Stored entries:
────────────────
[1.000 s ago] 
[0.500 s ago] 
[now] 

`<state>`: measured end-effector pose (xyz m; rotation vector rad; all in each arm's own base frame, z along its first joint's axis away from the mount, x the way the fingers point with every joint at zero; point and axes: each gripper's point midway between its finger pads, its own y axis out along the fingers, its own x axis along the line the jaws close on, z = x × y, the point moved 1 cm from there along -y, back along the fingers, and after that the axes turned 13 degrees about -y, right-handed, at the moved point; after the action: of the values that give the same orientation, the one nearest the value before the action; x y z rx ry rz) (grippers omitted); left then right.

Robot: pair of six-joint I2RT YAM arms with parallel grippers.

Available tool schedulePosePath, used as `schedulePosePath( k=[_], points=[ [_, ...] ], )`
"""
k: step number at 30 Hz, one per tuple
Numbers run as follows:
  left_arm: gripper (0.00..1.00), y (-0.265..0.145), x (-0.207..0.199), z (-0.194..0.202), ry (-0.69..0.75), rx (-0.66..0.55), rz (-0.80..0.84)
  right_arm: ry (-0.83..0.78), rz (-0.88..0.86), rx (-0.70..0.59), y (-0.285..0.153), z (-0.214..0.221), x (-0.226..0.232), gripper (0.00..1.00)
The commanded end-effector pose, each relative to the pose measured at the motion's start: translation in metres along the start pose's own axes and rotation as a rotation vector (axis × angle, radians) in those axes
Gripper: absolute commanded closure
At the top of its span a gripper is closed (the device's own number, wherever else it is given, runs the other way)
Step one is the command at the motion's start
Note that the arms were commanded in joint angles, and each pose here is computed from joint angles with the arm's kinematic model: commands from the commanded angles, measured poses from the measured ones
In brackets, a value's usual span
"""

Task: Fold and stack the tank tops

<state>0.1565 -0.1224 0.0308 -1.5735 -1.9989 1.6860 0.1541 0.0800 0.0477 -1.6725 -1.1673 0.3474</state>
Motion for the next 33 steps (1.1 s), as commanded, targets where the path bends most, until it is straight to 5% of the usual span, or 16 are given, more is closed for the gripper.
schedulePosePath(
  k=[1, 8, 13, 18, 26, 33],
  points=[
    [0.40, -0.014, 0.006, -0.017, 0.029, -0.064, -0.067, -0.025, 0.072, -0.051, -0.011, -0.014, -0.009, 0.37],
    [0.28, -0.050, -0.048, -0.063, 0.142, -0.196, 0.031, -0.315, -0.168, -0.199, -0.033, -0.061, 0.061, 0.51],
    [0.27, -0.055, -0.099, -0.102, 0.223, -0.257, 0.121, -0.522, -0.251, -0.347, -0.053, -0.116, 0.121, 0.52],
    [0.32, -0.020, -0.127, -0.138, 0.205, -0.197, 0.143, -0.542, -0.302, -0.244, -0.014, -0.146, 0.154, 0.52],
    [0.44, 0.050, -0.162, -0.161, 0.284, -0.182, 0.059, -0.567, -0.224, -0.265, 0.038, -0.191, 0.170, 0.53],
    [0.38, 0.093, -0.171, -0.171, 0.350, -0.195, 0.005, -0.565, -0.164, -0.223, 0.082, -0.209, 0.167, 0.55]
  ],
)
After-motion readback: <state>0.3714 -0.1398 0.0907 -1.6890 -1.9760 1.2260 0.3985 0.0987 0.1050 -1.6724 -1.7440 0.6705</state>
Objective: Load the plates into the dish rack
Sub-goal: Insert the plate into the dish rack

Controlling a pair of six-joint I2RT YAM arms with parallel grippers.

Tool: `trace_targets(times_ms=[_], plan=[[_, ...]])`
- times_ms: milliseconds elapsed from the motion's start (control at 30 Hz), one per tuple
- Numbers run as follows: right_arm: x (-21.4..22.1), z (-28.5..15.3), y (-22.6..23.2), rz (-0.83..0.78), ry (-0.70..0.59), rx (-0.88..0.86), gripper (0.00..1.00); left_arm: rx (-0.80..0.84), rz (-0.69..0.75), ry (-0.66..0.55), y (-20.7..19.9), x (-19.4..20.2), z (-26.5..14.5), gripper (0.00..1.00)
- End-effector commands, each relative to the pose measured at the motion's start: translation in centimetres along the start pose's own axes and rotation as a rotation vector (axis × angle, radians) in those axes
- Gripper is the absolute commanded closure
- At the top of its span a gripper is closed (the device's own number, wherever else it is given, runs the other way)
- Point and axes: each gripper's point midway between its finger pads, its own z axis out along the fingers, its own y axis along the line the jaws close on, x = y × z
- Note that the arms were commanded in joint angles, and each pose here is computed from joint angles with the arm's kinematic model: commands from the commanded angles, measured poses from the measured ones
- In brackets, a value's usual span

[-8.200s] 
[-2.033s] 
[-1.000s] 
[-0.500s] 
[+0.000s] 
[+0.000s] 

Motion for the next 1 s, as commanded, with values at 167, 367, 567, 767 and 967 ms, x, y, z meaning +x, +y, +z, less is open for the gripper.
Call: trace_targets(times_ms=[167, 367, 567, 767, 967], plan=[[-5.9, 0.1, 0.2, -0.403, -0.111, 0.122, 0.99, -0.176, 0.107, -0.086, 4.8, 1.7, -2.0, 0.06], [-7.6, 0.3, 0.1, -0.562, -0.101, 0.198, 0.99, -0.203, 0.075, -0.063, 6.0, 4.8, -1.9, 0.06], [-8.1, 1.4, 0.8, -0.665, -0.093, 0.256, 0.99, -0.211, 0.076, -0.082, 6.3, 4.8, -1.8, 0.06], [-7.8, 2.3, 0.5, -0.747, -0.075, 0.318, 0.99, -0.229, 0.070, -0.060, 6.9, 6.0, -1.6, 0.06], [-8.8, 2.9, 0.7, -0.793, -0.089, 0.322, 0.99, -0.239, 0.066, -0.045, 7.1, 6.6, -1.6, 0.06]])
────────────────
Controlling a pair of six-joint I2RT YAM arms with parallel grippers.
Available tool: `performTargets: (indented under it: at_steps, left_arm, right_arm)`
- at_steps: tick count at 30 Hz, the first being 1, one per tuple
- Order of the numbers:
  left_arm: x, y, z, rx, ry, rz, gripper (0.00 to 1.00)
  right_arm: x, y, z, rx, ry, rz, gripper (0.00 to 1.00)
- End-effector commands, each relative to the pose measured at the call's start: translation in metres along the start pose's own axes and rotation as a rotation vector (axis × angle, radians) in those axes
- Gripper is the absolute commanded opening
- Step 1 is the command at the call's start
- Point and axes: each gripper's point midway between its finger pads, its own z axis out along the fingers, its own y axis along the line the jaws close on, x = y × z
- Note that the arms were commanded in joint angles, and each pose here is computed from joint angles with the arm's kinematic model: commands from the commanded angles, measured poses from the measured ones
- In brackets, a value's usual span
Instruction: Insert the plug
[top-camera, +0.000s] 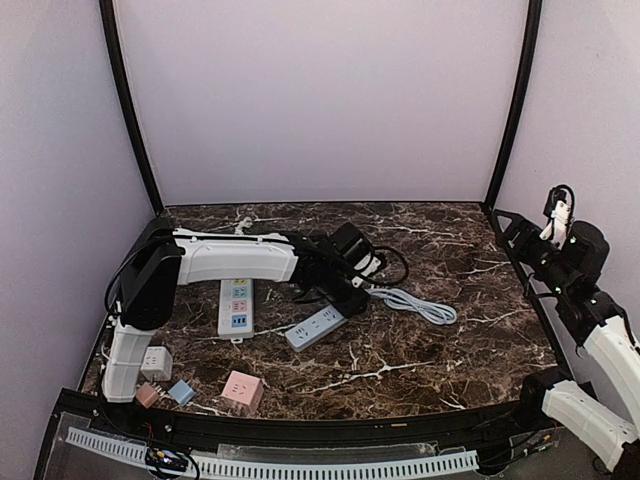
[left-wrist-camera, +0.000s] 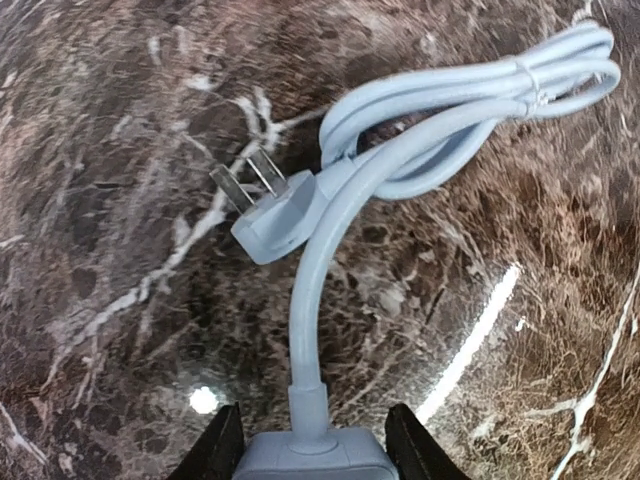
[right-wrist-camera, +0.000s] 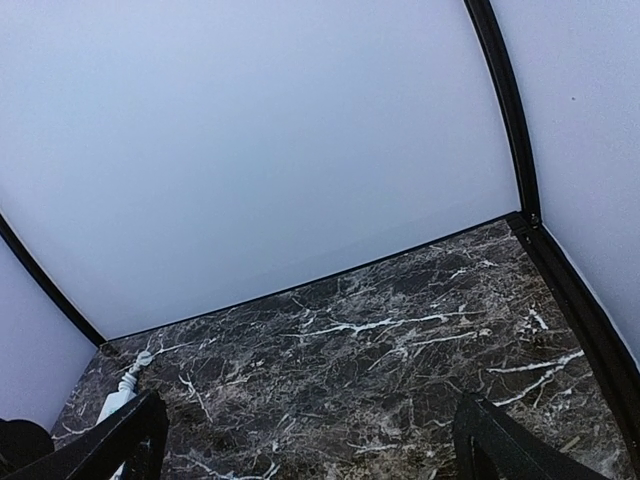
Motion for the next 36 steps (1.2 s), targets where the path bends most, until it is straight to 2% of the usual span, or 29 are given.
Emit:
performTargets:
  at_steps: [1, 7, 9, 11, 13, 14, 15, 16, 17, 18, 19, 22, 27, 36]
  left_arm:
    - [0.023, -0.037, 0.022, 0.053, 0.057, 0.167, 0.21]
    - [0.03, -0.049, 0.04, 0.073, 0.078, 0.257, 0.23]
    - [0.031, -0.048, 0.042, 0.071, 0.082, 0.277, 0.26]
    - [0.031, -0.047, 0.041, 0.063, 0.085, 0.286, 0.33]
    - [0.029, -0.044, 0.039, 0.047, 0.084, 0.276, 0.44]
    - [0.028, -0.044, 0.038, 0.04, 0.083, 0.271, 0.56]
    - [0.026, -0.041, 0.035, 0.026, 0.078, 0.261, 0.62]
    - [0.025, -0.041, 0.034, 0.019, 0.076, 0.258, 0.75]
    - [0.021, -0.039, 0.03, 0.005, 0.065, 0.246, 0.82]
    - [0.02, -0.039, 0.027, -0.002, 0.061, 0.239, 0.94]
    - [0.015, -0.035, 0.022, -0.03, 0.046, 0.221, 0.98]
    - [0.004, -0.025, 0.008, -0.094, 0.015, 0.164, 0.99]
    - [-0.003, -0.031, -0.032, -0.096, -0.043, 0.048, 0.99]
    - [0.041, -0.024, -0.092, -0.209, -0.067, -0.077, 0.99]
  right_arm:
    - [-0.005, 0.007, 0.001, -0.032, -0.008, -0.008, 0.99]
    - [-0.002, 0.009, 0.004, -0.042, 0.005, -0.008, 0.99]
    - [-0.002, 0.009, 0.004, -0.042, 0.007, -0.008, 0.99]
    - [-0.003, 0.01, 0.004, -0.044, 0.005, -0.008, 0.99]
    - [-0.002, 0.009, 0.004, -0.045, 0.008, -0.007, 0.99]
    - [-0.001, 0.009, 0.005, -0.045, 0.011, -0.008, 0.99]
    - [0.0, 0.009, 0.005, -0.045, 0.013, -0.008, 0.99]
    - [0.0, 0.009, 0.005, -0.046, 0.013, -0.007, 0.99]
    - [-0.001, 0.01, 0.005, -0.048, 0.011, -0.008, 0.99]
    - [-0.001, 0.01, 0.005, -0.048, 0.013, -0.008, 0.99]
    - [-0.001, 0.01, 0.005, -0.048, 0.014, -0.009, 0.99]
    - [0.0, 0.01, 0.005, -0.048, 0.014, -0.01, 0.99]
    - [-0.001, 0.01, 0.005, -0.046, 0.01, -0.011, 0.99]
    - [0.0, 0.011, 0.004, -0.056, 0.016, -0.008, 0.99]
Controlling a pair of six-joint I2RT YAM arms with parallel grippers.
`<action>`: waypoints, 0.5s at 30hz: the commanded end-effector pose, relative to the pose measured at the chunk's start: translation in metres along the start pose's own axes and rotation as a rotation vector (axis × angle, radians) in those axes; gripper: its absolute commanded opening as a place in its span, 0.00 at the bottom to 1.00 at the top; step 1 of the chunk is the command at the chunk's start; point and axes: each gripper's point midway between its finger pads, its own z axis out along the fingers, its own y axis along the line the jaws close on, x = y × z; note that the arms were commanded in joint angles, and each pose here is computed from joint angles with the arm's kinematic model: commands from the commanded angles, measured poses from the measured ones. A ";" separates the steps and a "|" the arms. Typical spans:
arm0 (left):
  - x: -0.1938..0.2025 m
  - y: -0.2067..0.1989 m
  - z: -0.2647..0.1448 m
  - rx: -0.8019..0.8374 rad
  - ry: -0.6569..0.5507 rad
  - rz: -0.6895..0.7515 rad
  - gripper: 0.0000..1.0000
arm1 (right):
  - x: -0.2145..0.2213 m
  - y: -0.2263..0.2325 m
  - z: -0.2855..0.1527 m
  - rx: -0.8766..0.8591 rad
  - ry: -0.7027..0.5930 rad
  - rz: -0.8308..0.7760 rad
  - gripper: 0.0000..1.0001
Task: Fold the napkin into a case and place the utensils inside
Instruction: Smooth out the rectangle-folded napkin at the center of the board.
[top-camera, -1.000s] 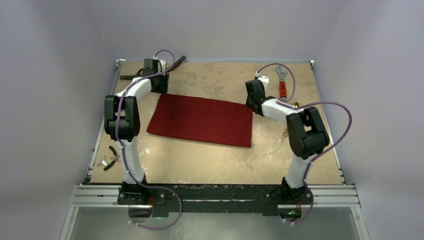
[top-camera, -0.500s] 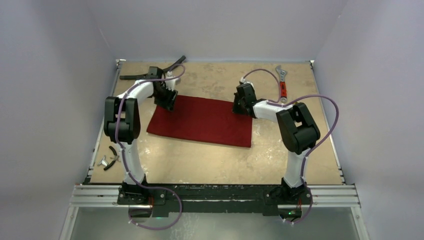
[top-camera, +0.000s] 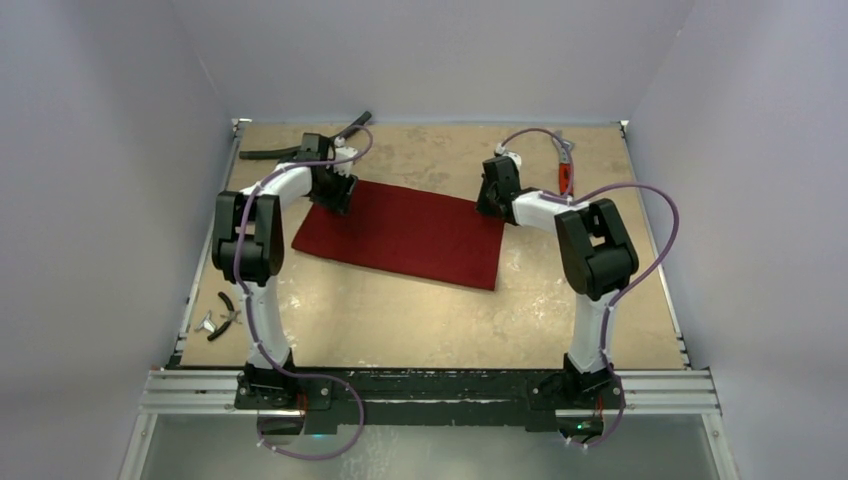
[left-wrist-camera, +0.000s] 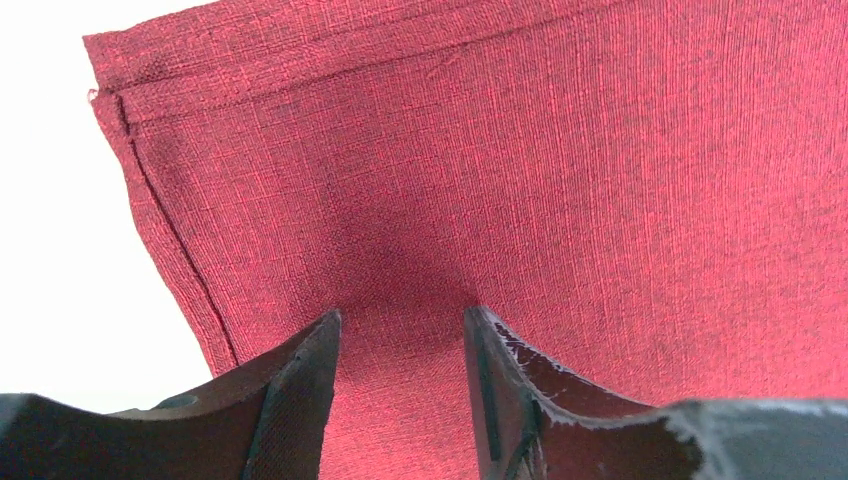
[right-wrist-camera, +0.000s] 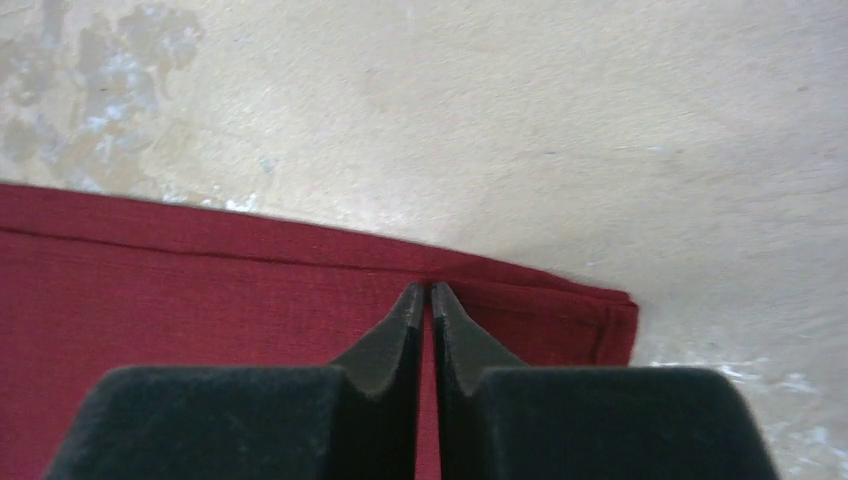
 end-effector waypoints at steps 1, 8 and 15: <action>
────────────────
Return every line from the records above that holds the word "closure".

Gripper: absolute commanded closure
- Gripper is the absolute commanded closure

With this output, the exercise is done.